[Data extracted from a collection]
------------------------------------------------------------------------
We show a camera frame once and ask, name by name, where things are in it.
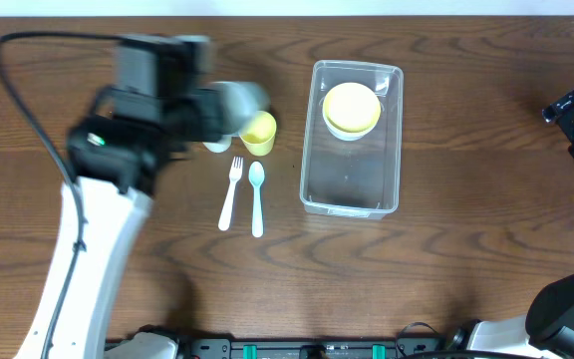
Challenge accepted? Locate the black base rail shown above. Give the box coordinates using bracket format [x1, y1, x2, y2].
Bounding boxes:
[174, 334, 445, 359]

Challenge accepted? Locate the white plastic cup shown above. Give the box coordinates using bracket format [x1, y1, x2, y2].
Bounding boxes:
[203, 135, 232, 154]

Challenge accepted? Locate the yellow plastic cup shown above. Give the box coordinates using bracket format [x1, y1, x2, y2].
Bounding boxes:
[239, 111, 277, 157]

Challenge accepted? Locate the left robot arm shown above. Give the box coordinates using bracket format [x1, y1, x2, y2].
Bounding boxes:
[16, 82, 268, 358]

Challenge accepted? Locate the yellow plastic bowl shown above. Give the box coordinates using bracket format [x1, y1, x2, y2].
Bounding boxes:
[323, 83, 382, 134]

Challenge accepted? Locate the white plastic bowl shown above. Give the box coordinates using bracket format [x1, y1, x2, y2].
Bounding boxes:
[327, 123, 376, 142]

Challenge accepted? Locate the pink plastic fork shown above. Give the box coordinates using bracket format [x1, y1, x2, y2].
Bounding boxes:
[218, 156, 244, 231]

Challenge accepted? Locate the mint green plastic spoon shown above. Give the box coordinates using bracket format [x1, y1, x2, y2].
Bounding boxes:
[248, 162, 265, 237]

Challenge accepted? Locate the grey plastic cup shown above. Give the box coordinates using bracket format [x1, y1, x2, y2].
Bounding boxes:
[210, 81, 270, 135]

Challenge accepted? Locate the clear plastic container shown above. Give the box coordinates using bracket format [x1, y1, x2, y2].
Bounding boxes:
[300, 60, 404, 219]

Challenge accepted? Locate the black cable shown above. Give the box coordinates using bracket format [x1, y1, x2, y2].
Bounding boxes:
[0, 31, 124, 359]
------------------------------------------------------------------------
Please return all of the entries word for word, excluding the pictures.

We show a camera frame once and ask, name by name, where things are in it.
Challenge accepted? Locate the black base rail shown above. Give the box coordinates using bracket format [x1, y1, x2, y2].
Bounding boxes:
[174, 334, 445, 359]

Challenge accepted? Locate the white plastic cup shown above. Give the box coordinates using bracket format [x1, y1, x2, y2].
Bounding boxes:
[203, 135, 232, 154]

Challenge accepted? Locate the yellow plastic cup shown above. Give the box coordinates using bracket format [x1, y1, x2, y2].
Bounding boxes:
[239, 111, 277, 157]

Challenge accepted? Locate the left robot arm shown above. Give the box coordinates using bracket format [x1, y1, x2, y2].
Bounding boxes:
[16, 82, 268, 358]

Challenge accepted? Locate the yellow plastic bowl shown above. Give the box coordinates using bracket format [x1, y1, x2, y2].
Bounding boxes:
[323, 83, 382, 134]

Challenge accepted? Locate the white plastic bowl shown above. Give the box coordinates using bracket format [x1, y1, x2, y2].
Bounding boxes:
[327, 123, 376, 142]

Challenge accepted? Locate the pink plastic fork shown above. Give the box coordinates using bracket format [x1, y1, x2, y2].
Bounding boxes:
[218, 156, 244, 231]

Challenge accepted? Locate the mint green plastic spoon shown above. Give the box coordinates using bracket format [x1, y1, x2, y2].
Bounding boxes:
[248, 162, 265, 237]

Challenge accepted? Locate the grey plastic cup shown above. Give the box coordinates using bracket format [x1, y1, x2, y2].
Bounding boxes:
[210, 81, 270, 135]

Challenge accepted? Locate the clear plastic container shown above. Give the box coordinates using bracket format [x1, y1, x2, y2].
Bounding boxes:
[300, 60, 404, 219]

Challenge accepted? Locate the black cable shown above. Give the box coordinates using bracket format [x1, y1, x2, y2].
Bounding boxes:
[0, 31, 124, 359]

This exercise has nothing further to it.